# The task:
From the records below, set down exactly the lines starting with the line that contains "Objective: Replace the" and going on through the line that contains "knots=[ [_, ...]". Nothing else is wanted.
|---|
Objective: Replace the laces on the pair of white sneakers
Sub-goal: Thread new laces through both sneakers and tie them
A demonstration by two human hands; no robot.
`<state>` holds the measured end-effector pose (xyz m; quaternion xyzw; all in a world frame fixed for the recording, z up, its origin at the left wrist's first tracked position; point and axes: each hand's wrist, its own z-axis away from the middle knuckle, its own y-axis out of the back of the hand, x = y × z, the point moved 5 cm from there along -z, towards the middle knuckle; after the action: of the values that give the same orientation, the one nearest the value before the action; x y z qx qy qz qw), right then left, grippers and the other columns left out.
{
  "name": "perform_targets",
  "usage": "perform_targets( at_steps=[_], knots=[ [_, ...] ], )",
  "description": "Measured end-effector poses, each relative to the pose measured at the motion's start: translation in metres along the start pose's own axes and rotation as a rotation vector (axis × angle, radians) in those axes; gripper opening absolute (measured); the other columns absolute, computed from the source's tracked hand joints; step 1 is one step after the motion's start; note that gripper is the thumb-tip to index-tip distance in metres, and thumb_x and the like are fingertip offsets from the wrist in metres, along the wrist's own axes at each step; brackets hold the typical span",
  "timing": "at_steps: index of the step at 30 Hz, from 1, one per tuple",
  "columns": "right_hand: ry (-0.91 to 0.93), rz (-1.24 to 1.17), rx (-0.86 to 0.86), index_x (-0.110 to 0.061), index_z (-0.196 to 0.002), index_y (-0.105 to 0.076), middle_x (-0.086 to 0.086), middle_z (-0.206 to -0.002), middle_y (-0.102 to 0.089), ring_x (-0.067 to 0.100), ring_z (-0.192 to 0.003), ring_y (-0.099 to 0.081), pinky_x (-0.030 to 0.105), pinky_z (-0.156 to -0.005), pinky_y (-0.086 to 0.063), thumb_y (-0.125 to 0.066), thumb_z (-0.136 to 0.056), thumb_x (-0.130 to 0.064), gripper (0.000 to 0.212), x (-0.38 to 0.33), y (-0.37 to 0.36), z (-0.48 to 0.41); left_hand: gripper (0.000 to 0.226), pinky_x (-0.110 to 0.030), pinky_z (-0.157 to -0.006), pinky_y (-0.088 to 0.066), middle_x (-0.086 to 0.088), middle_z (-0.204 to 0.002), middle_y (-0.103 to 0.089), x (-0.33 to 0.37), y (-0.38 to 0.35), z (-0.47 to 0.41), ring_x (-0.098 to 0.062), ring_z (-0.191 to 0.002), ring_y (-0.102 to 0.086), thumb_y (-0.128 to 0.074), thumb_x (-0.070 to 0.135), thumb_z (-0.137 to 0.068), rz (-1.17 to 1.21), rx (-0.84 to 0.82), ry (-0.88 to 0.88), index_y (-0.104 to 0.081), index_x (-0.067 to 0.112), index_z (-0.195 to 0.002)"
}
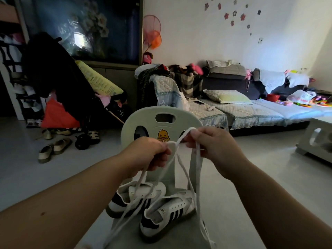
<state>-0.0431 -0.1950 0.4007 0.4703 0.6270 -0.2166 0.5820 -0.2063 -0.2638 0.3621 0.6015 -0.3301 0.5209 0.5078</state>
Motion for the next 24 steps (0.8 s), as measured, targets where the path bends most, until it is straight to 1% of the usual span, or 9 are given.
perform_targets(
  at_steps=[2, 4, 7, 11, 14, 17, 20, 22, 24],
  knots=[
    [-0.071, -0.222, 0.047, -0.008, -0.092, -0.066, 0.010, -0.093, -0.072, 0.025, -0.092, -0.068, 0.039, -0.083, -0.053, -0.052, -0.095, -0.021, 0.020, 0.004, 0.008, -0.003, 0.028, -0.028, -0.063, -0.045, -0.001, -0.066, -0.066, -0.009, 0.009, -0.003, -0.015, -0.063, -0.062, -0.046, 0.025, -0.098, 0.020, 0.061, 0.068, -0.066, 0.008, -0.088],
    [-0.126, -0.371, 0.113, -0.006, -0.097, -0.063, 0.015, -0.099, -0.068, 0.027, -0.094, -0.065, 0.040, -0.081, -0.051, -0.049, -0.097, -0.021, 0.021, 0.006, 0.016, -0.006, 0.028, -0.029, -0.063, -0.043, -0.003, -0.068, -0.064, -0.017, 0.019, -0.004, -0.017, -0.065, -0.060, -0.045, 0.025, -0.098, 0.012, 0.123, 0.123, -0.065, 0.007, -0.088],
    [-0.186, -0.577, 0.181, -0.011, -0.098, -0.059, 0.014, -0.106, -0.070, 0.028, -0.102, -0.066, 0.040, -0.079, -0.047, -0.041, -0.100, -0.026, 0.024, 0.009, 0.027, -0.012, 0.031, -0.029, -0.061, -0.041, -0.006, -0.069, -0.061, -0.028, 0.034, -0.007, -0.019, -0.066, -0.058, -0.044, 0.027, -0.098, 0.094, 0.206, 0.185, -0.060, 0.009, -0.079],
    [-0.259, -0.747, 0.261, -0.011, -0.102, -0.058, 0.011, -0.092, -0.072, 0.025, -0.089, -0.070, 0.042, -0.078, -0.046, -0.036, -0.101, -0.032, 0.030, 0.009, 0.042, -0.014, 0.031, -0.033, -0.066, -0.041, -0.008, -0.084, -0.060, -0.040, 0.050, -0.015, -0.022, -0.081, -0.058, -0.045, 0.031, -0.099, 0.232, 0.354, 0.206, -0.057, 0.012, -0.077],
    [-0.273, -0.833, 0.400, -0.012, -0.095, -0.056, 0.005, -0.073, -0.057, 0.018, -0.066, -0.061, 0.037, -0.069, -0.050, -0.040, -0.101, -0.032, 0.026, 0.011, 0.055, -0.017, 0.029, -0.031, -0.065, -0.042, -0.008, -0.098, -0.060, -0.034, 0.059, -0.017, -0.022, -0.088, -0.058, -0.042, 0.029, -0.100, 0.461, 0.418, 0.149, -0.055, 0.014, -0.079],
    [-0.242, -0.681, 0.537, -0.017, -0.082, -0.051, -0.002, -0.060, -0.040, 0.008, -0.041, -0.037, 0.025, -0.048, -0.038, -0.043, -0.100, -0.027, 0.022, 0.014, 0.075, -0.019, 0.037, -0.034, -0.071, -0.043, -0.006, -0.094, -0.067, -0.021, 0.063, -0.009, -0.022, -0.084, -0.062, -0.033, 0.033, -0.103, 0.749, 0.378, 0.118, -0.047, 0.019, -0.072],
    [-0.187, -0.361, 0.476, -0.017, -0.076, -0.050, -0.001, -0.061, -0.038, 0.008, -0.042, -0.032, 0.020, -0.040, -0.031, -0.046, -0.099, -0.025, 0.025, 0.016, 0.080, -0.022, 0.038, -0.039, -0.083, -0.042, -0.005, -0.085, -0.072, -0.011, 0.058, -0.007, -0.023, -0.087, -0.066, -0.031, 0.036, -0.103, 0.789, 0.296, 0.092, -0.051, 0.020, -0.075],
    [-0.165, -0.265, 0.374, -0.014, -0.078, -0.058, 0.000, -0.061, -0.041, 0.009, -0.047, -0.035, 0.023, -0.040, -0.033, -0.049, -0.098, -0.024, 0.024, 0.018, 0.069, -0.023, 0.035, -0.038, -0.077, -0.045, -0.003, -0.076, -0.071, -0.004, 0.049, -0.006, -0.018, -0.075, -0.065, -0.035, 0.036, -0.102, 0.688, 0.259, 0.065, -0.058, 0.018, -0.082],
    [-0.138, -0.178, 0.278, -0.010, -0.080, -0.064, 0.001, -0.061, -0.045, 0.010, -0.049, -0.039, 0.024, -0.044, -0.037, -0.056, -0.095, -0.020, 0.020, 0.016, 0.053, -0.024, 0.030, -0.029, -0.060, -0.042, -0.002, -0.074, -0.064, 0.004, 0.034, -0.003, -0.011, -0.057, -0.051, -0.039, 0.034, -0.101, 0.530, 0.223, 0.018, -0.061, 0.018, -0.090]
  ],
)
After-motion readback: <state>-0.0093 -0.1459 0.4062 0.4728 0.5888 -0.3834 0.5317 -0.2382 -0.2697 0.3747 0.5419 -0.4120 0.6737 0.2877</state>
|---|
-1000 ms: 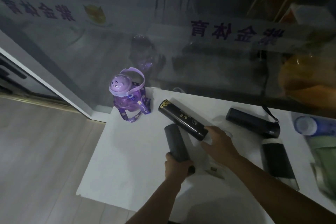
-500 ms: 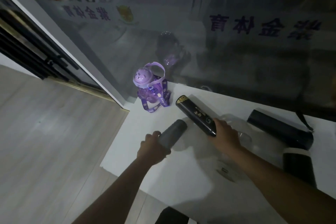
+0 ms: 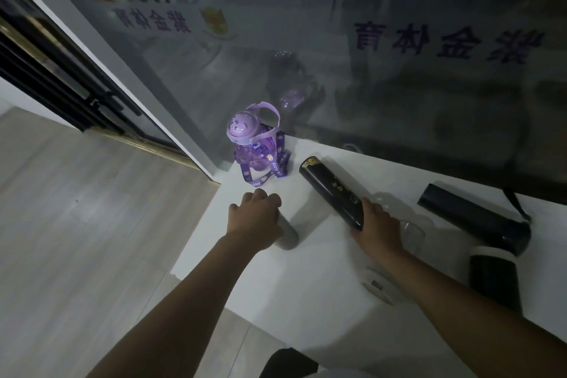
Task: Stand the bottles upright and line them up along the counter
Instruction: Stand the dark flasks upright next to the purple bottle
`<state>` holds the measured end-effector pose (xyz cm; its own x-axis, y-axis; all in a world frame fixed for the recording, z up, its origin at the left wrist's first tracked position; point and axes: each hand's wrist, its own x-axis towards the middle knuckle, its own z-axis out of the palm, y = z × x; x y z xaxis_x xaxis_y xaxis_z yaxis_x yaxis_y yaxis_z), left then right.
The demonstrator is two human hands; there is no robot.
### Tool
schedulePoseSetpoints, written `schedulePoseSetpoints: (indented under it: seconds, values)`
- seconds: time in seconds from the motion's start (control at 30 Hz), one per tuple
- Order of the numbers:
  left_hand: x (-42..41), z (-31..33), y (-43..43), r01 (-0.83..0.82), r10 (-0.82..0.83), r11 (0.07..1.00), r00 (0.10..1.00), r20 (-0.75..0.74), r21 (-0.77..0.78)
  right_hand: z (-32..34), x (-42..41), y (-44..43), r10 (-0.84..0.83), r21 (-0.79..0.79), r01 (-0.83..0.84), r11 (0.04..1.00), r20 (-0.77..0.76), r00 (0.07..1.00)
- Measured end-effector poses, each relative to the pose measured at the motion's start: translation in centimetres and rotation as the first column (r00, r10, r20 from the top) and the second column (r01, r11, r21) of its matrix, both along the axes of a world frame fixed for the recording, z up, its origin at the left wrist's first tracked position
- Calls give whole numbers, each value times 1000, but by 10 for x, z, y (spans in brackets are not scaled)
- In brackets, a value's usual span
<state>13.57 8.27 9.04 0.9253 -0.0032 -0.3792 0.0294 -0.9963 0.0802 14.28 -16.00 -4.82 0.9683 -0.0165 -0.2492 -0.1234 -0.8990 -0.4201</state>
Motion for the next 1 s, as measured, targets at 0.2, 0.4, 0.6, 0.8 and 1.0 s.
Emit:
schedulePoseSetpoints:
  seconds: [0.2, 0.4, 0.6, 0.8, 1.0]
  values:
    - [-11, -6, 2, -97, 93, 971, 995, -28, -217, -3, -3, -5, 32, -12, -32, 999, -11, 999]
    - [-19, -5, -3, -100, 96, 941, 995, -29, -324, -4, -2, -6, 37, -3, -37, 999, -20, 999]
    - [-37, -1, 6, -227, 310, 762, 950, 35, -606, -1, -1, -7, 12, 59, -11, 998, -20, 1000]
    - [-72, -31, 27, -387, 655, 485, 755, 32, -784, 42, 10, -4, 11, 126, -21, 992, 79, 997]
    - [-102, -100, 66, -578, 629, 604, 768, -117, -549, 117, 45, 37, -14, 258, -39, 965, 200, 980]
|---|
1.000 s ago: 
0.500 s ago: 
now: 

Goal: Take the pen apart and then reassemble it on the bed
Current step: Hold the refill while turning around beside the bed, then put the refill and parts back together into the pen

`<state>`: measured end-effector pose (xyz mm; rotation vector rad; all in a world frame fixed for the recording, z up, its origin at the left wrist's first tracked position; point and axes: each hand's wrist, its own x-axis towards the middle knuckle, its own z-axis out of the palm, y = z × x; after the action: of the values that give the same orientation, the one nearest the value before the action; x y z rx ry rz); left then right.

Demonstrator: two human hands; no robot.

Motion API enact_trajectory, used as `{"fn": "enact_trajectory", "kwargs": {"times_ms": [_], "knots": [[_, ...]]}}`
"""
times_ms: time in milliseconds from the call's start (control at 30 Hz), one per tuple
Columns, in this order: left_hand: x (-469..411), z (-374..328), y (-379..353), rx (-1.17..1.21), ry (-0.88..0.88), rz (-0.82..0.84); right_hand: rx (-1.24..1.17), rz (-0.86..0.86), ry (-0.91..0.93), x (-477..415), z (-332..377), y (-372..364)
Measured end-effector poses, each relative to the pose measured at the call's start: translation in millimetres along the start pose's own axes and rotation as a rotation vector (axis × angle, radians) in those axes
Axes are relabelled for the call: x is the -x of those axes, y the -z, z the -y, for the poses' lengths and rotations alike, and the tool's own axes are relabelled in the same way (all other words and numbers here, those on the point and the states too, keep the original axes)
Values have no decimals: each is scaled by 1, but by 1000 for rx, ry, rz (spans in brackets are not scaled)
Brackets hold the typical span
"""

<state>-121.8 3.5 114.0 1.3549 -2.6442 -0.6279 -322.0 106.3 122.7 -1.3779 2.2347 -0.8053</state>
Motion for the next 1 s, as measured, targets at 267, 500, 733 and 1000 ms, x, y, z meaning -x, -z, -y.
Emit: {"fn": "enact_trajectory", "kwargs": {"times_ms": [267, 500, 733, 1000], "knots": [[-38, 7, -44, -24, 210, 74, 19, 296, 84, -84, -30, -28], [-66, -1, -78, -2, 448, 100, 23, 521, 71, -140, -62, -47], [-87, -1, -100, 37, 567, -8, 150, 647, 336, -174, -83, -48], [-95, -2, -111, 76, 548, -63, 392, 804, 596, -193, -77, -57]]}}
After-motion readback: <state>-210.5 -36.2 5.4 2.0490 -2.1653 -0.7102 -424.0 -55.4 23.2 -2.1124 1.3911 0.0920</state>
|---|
# Completed task:
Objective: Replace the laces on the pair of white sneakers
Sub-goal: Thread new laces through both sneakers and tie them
A demonstration by two human hands; no robot.
`<state>` holds the measured end-effector pose (xyz m; quaternion xyzw; all in a world frame fixed for the recording, z up, its origin at the left wrist's first tracked position; point and axes: each hand's wrist, its own z-axis away from the middle knuckle, its own y-axis out of the back of the hand, x = y × z, the point moved 5 cm from there along -z, towards the middle knuckle; after the action: of the values that give the same orientation, the one nearest the value before the action; x y z qx qy qz qw), right then left, grippers and the other columns left out.
{
  "name": "perform_targets",
  "usage": "perform_targets( at_steps=[_], knots=[ [_, ...] ], )",

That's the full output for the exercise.